How to complete this task → From the entries below, reproduce exactly the lines from the one with "Machine-readable labels follow" through the one with "POLYGON ((345 357, 250", both included, without images.

*** Material provided ***

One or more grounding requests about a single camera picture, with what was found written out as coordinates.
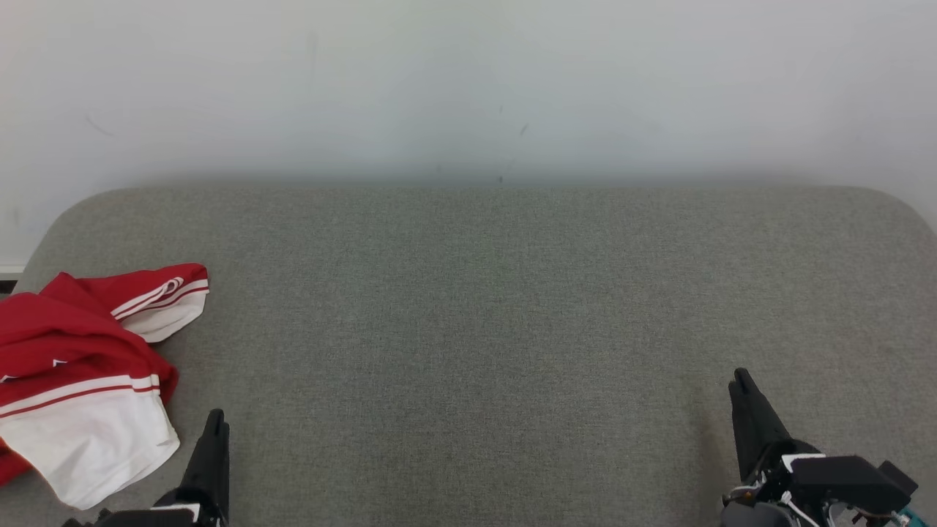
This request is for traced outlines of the grey fabric sofa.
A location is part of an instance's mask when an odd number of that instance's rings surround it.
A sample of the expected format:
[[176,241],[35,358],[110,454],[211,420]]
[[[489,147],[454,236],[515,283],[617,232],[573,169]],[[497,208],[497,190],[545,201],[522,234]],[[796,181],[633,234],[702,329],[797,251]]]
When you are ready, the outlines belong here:
[[746,367],[794,435],[937,527],[937,236],[846,187],[166,187],[81,201],[18,291],[204,264],[158,351],[179,483],[231,425],[231,527],[715,527]]

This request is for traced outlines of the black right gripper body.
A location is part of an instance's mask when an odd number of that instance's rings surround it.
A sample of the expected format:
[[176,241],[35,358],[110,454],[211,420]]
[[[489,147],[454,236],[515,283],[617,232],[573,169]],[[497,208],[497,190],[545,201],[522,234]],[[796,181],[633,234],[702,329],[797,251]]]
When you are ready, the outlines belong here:
[[806,441],[790,438],[787,441],[762,441],[761,456],[749,481],[742,481],[742,503],[753,506],[757,501],[779,501],[791,484],[791,470],[785,464],[786,456],[823,457]]

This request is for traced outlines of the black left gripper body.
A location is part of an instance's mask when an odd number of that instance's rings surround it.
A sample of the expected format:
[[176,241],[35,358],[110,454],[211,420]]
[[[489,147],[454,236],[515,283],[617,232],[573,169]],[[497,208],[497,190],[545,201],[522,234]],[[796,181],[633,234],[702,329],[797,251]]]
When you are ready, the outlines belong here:
[[103,508],[90,523],[68,518],[61,527],[221,527],[221,504],[208,493],[167,493],[148,508]]

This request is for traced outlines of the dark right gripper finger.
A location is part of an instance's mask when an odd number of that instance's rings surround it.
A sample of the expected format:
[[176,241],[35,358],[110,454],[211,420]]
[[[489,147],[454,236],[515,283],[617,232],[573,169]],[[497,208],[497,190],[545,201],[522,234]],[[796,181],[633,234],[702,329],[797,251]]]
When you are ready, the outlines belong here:
[[747,368],[739,368],[739,405],[741,414],[759,441],[787,441],[790,434],[769,398],[760,390]]
[[762,441],[754,422],[750,376],[734,376],[728,384],[731,401],[733,436],[741,481],[749,481],[762,453]]

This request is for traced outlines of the red white printed jersey shirt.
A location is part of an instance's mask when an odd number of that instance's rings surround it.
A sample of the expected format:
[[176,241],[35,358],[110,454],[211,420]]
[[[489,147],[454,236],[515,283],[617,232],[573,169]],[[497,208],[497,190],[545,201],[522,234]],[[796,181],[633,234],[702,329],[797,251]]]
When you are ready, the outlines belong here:
[[204,311],[199,263],[77,279],[0,301],[0,486],[34,469],[87,510],[179,447],[178,370],[154,350]]

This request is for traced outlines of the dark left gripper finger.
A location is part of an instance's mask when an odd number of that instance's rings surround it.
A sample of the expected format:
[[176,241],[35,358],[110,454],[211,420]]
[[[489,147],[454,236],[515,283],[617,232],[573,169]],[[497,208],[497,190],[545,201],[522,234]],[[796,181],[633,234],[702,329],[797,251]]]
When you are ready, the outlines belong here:
[[224,411],[213,410],[215,420],[214,436],[217,439],[218,475],[215,478],[215,503],[217,504],[217,525],[228,525],[230,517],[230,425],[225,420]]
[[221,410],[208,414],[179,485],[179,501],[221,509]]

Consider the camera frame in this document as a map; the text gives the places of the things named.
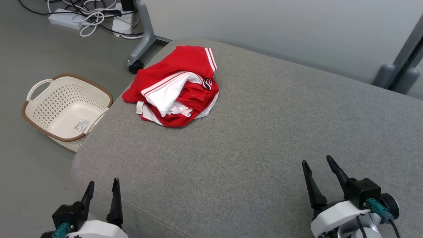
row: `red garment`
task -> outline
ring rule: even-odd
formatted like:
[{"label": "red garment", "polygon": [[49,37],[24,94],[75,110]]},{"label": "red garment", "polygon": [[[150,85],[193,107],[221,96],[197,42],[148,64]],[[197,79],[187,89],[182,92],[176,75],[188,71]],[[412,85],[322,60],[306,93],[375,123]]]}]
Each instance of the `red garment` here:
[{"label": "red garment", "polygon": [[122,98],[145,102],[141,118],[165,127],[183,127],[207,116],[219,95],[210,48],[177,46],[159,63],[140,69]]}]

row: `white stripe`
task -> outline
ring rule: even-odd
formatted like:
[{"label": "white stripe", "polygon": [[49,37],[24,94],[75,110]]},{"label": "white stripe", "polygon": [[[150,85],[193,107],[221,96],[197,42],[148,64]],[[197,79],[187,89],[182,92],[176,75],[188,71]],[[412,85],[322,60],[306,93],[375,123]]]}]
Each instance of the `white stripe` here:
[{"label": "white stripe", "polygon": [[211,60],[213,61],[214,65],[216,65],[215,69],[217,69],[217,64],[216,64],[216,62],[214,61],[214,57],[213,57],[213,52],[212,52],[212,49],[211,49],[211,48],[209,48],[209,49],[210,49],[210,56],[211,56]]},{"label": "white stripe", "polygon": [[155,84],[151,85],[150,87],[148,87],[148,88],[146,88],[146,89],[142,90],[142,91],[141,91],[141,94],[142,94],[143,96],[145,96],[144,94],[145,94],[146,92],[148,92],[148,91],[150,91],[150,90],[152,90],[152,89],[154,89],[154,88],[156,88],[156,87],[158,87],[158,86],[162,86],[163,82],[166,82],[167,80],[169,80],[169,79],[171,79],[171,78],[173,78],[173,77],[175,77],[175,76],[177,76],[178,74],[181,74],[181,73],[183,73],[183,72],[187,73],[188,71],[179,71],[179,72],[177,72],[177,73],[174,73],[174,74],[172,74],[171,76],[168,76],[168,77],[166,77],[166,78],[164,78],[164,79],[160,80],[159,82],[157,82],[157,83],[155,83]]},{"label": "white stripe", "polygon": [[202,84],[204,83],[204,79],[203,77],[201,77],[200,75],[196,74],[198,76],[198,78],[200,79],[200,82],[198,84]]},{"label": "white stripe", "polygon": [[206,51],[207,58],[209,59],[209,64],[211,66],[211,69],[213,70],[213,72],[216,71],[216,69],[215,69],[215,67],[213,65],[212,58],[210,57],[209,51],[207,50],[207,48],[204,48],[204,50]]}]

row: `barcode label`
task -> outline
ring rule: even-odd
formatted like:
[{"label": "barcode label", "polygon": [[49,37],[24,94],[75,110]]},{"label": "barcode label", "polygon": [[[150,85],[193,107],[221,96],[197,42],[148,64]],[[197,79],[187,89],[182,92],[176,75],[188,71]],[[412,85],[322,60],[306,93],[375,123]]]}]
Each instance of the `barcode label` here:
[{"label": "barcode label", "polygon": [[74,130],[75,131],[82,131],[82,129],[86,126],[86,125],[88,125],[88,124],[90,124],[90,122],[88,121],[88,120],[86,120],[86,119],[84,119],[84,118],[82,118],[79,122],[78,122],[78,124],[76,125],[76,126],[74,126]]}]

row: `white cable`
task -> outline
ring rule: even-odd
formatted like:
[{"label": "white cable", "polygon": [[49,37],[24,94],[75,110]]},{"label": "white cable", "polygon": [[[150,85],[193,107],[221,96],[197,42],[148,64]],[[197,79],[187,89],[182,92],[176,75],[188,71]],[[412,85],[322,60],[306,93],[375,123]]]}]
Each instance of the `white cable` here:
[{"label": "white cable", "polygon": [[[98,22],[99,17],[96,15],[100,15],[102,17],[102,19]],[[80,21],[75,21],[72,19],[72,22],[74,23],[80,23],[80,22],[85,22],[86,20],[90,19],[92,16],[97,17],[96,19],[96,23],[88,23],[89,25],[99,25],[104,21],[104,14],[102,12],[93,12],[90,15],[88,15],[86,18],[80,20]]]},{"label": "white cable", "polygon": [[49,13],[51,13],[52,11],[50,10],[50,0],[47,0],[47,8],[49,9]]},{"label": "white cable", "polygon": [[130,24],[131,26],[137,26],[138,22],[140,22],[140,19],[138,19],[135,23],[132,24],[128,20],[126,20],[125,18],[122,18],[122,17],[115,17],[115,18],[118,19],[118,20],[121,20],[123,22],[126,22],[126,23]]},{"label": "white cable", "polygon": [[125,38],[125,39],[130,39],[130,40],[133,40],[133,39],[140,39],[140,38],[142,38],[143,36],[141,35],[141,36],[126,36],[126,35],[121,35],[120,34],[120,36],[122,36],[123,38]]},{"label": "white cable", "polygon": [[[47,7],[48,7],[49,12],[50,12],[49,1],[50,0],[47,0]],[[103,11],[117,10],[116,8],[113,8],[116,5],[117,0],[115,0],[110,6],[108,6],[106,8],[96,8],[94,10],[90,10],[90,9],[88,9],[86,7],[81,7],[81,6],[78,6],[78,5],[74,5],[72,3],[67,2],[66,0],[62,0],[62,1],[65,4],[67,4],[67,5],[70,5],[72,7],[79,8],[80,10],[84,11],[84,14],[88,14],[88,16],[86,18],[84,18],[83,20],[80,20],[80,21],[74,21],[72,19],[72,22],[75,22],[75,23],[80,23],[81,22],[82,25],[84,26],[84,28],[82,28],[82,30],[80,31],[80,36],[82,36],[82,37],[91,36],[96,31],[97,25],[103,23],[103,21],[105,20],[106,17],[115,17],[114,15],[104,15]],[[84,3],[83,3],[83,5],[85,6],[87,3],[95,2],[95,1],[100,1],[100,0],[85,0]],[[89,23],[88,22],[88,20],[91,17],[95,17],[95,23]],[[115,19],[118,19],[120,21],[126,22],[126,23],[130,24],[131,26],[136,26],[140,22],[140,20],[141,20],[141,19],[138,19],[135,23],[131,23],[128,20],[126,20],[126,19],[124,19],[122,17],[115,17]],[[84,35],[83,34],[83,31],[85,31],[86,29],[88,29],[91,26],[93,26],[93,30],[90,33]],[[140,38],[143,37],[142,35],[141,36],[126,36],[126,35],[122,35],[122,34],[119,34],[119,36],[122,36],[125,39],[140,39]]]}]

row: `gray sofa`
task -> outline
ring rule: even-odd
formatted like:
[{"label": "gray sofa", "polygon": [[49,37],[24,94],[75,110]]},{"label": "gray sofa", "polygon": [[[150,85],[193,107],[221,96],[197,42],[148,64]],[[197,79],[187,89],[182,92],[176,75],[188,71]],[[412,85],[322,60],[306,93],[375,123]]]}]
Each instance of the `gray sofa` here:
[{"label": "gray sofa", "polygon": [[[75,155],[79,196],[105,220],[121,181],[130,238],[312,237],[301,161],[329,201],[342,199],[331,155],[350,177],[368,177],[400,204],[403,238],[423,234],[423,102],[352,79],[200,39],[213,50],[219,99],[185,128],[145,122],[116,99]],[[392,227],[381,225],[385,237]]]}]

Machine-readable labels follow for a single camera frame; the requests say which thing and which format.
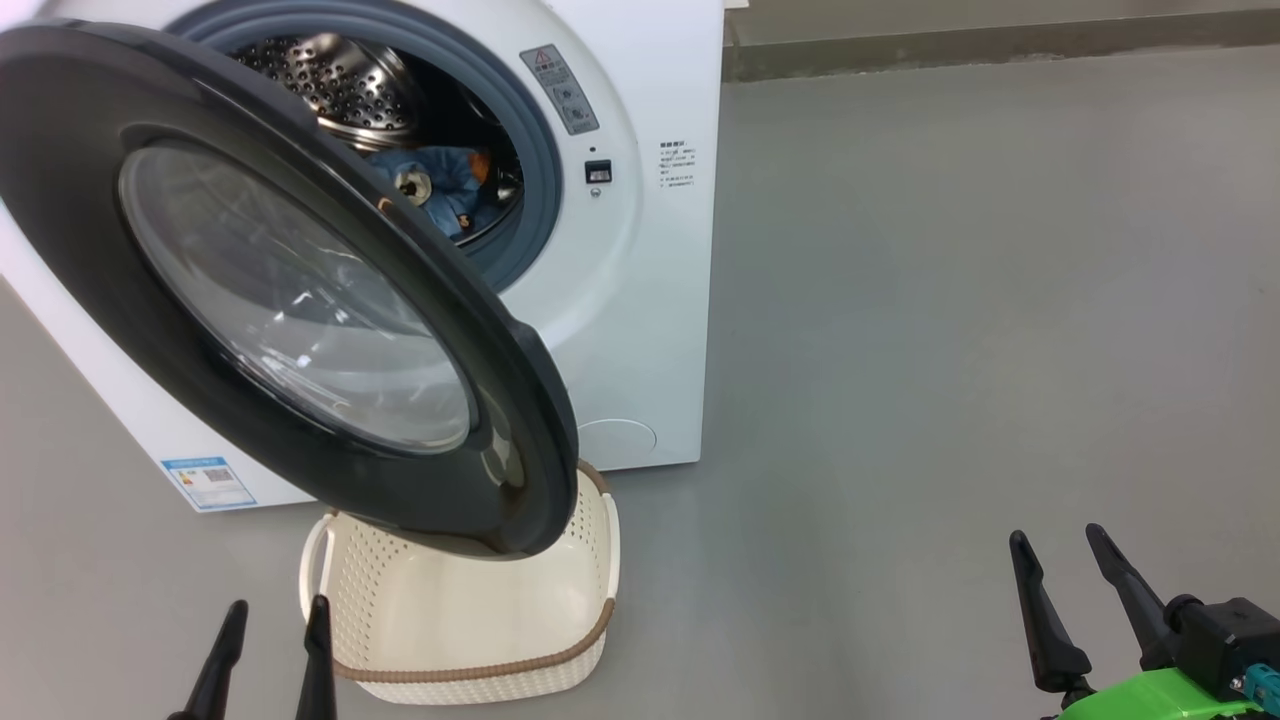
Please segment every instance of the blue clothing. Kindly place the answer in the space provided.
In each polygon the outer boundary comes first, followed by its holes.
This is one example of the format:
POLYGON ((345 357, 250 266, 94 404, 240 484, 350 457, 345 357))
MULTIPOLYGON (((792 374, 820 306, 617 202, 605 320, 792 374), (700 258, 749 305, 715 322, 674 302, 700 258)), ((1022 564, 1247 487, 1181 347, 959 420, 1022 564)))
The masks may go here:
POLYGON ((431 195, 421 209, 452 240, 465 238, 498 218, 499 210, 480 197, 480 181, 471 170, 470 147, 419 147, 383 150, 366 160, 387 179, 402 173, 422 173, 431 179, 431 195))

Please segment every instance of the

*** End of Material provided ***

Exercise response →
Machine-readable labels follow for a single camera frame; the requests say which thing and which format.
Please segment every instance of the blue clothing. Kindly place the answer in the space provided.
In each polygon the outer boundary comes first, followed by its holes.
This is one example of the format:
POLYGON ((345 357, 250 266, 94 404, 240 484, 350 457, 345 357))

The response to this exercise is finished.